On 14/12/2014 00:53, Leon Sorokin wrote:
Respectfully,

PHP's 'Unexpected behavior is not a bug' stance is pretty infuriating
[...]
Documentation of unexpected behavior does not make something 'not a bug'.

Whether or not this particular bug is fixable, I do agree with this: "we're not going to fix this because it's hard / too late" is not the same as "this is not a bug".

For instance, attempting to decrement a null value with the -- operator results in null, even though incrementing with ++ will result in int(1), and, even more bafflingly, using -= 1 will result in int(-1). This is documented behaviour, but with no rationale other than "it's always been that way". http://3v4l.org/bfsZ8 Apparently, this bug has been around since (at least) PHP 3, but does that really mean we're never allowed to fix it? At least the resolution to this report was "Won't Fix" rather than "Not a Bug": https://bugs.php.net/bug.php?id=20548

Personally, I consider the non-evaluation of arguments to undeclared constructors (see "Default constructors" RFC thread) to be another example (an unfortunate consequence of a valid optimisation, resulting in behaviour that nobody would have specified), although Stas disagrees.
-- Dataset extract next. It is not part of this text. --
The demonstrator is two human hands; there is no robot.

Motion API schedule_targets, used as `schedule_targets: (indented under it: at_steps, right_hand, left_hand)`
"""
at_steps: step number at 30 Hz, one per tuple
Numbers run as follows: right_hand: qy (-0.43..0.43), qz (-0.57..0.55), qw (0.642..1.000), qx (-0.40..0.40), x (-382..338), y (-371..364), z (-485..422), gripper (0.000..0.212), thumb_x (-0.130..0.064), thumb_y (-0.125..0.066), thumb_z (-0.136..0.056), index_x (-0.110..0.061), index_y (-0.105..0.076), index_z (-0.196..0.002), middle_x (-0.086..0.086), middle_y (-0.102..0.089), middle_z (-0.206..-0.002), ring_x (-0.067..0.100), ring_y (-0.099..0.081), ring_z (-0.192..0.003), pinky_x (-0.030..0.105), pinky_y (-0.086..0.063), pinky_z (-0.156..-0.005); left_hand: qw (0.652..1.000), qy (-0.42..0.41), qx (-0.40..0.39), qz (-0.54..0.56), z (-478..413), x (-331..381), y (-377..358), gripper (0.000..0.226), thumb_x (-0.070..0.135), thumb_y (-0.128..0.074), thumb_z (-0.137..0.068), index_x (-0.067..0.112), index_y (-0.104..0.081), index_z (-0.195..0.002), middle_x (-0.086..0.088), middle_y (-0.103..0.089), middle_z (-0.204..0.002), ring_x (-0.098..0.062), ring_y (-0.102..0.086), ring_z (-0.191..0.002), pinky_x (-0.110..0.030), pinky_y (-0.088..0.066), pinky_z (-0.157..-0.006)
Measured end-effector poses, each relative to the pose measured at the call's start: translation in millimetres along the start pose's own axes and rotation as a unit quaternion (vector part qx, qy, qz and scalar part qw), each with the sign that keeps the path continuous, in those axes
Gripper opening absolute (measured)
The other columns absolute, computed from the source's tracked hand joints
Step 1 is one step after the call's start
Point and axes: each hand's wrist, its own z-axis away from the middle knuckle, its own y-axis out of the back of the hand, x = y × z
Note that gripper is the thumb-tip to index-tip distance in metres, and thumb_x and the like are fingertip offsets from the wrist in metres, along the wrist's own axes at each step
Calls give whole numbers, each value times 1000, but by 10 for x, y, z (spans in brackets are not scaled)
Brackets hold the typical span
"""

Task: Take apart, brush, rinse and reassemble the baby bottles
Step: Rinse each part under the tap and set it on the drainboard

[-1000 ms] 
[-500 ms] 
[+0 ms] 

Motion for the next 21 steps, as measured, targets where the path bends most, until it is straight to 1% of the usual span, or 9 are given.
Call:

As I mentioned in that other thread, one of the implications of saying "it's not a bug" is to assert that it's part of the *language* to work a particular way, and so should be specified and reproduced in other implementations (from tests on 3v4l.org, HHVM carefully replicates the null-- bug, but not the no-constructor lazy evaluation). Changing it then implies changing the language specification, and other implementations matching the appropriate version. If, on the other hand, we accept certain things as *bugs in the implementation*, then other implementations may diverge in behaviour anyway, and a new major version released on php.net could (in a sort of philosophical way) be considered a new implementation.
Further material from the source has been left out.